How does the data below read from its first line through the line containing "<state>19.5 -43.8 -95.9"? Print those lines exactly.

SOURCE DATA section start

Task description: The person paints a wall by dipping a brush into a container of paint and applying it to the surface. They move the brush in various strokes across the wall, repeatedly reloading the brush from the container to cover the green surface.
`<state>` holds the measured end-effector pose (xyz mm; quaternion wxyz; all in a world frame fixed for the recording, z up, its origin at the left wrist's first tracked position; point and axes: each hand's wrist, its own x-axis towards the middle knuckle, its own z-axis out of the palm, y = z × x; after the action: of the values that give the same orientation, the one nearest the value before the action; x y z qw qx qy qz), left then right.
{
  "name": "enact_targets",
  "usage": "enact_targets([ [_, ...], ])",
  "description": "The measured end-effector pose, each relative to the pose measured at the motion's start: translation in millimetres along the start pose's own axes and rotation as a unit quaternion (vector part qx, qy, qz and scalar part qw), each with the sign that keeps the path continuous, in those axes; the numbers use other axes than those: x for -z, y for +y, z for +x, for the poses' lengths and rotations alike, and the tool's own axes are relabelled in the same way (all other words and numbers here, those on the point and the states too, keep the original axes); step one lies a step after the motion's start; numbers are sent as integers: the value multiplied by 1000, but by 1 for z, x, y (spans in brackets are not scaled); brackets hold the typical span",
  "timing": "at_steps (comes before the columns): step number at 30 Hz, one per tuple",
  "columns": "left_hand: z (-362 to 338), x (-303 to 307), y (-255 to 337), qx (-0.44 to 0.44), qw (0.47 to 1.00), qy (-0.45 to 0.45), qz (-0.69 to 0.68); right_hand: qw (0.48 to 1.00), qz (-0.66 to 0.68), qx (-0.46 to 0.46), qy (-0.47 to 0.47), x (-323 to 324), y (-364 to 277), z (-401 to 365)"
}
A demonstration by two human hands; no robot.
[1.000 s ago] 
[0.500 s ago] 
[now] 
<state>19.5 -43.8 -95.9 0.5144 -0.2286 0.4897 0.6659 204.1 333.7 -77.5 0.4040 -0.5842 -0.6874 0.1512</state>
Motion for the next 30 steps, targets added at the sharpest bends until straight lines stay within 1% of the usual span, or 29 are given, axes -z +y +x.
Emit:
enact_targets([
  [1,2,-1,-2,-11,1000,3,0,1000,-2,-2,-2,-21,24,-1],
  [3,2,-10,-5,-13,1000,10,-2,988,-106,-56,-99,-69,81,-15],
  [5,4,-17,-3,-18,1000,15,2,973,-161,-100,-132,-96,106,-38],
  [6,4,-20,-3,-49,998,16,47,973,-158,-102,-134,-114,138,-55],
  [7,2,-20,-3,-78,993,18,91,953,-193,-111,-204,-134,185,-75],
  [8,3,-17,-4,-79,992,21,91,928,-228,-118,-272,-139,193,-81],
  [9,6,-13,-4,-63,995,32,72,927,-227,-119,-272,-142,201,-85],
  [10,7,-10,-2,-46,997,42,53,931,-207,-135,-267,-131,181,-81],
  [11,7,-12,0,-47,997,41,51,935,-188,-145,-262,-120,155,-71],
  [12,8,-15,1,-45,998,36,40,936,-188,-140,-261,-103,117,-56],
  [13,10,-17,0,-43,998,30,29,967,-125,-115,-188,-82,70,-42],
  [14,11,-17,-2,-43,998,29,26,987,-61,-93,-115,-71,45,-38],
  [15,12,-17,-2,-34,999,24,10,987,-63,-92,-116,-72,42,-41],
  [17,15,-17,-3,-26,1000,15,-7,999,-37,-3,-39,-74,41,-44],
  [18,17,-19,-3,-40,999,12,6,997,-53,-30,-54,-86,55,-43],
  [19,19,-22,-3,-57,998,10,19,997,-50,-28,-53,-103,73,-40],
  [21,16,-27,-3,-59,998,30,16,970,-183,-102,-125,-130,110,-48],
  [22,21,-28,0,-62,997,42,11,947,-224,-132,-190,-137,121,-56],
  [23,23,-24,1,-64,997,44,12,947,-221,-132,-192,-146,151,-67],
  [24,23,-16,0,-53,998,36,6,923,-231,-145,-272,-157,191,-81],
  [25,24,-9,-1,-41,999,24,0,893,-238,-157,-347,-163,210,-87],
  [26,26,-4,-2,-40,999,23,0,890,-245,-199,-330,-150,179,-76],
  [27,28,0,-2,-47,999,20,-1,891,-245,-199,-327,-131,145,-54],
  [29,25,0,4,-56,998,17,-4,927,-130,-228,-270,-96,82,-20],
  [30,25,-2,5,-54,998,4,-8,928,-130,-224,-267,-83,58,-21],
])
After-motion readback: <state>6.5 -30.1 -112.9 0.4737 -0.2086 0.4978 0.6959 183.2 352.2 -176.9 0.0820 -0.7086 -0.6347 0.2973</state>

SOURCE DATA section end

### SOLUTION TO THIS PROBLEM
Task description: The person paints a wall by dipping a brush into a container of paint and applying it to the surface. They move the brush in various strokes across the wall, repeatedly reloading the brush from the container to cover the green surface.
`<state>` holds the measured end-effector pose (xyz mm; quaternion wxyz; all in a world frame fixed for the recording, z up, its origin at the left wrist's first tracked position; point and axes: each hand's wrist, its own x-axis towards the middle knuckle, its own z-axis out of the palm, y = z × x; after the action: of the values that give the same orientation, the one nearest the value before the action; x y z qw qx qy qz), left then right.
{
  "name": "enact_targets",
  "usage": "enact_targets([ [_, ...], ])",
  "description": "The measured end-effector pose, each relative to the pose measured at the motion's start: translation in millimetres along the start pose's own axes and rotation as a unit quaternion (vector part qx, qy, qz and scalar part qw), each with the sign that keeps the path continuous, in those axes; the numbers use other axes than those: x for -z, y for +y, z for +x, for the poses' lengths and rotations alike, and the tool's own axes are relabelled in the same way (all other words and numbers here, those on the point and the states too, keep the original axes); step one lies a step after the motion's start; numbers are sent as integers: the value multiplied by 1000, but by 1 for z, x, y (spans in brackets are not scaled); brackets hold the typical span",
  "timing": "at_steps (comes before the columns): step number at 30 Hz, one per tuple",
  "columns": "left_hand: z (-362 to 338), x (-303 to 307), y (-255 to 337), qx (-0.44 to 0.44), qw (0.47 to 1.00), qy (-0.45 to 0.45), qz (-0.69 to 0.68); right_hand: qw (0.48 to 1.00), qz (-0.66 to 0.68), qx (-0.46 to 0.46), qy (-0.47 to 0.47), x (-323 to 324), y (-364 to 277), z (-401 to 365)"
}
A demonstration by two human hands; no robot.
[1.000 s ago] 
[0.500 s ago] 
[now] 
<state>19.5 -43.8 -95.9 0.5144 -0.2286 0.4897 0.6659 204.1 333.7 -77.5 0.4040 -0.5842 -0.6874 0.1512</state>

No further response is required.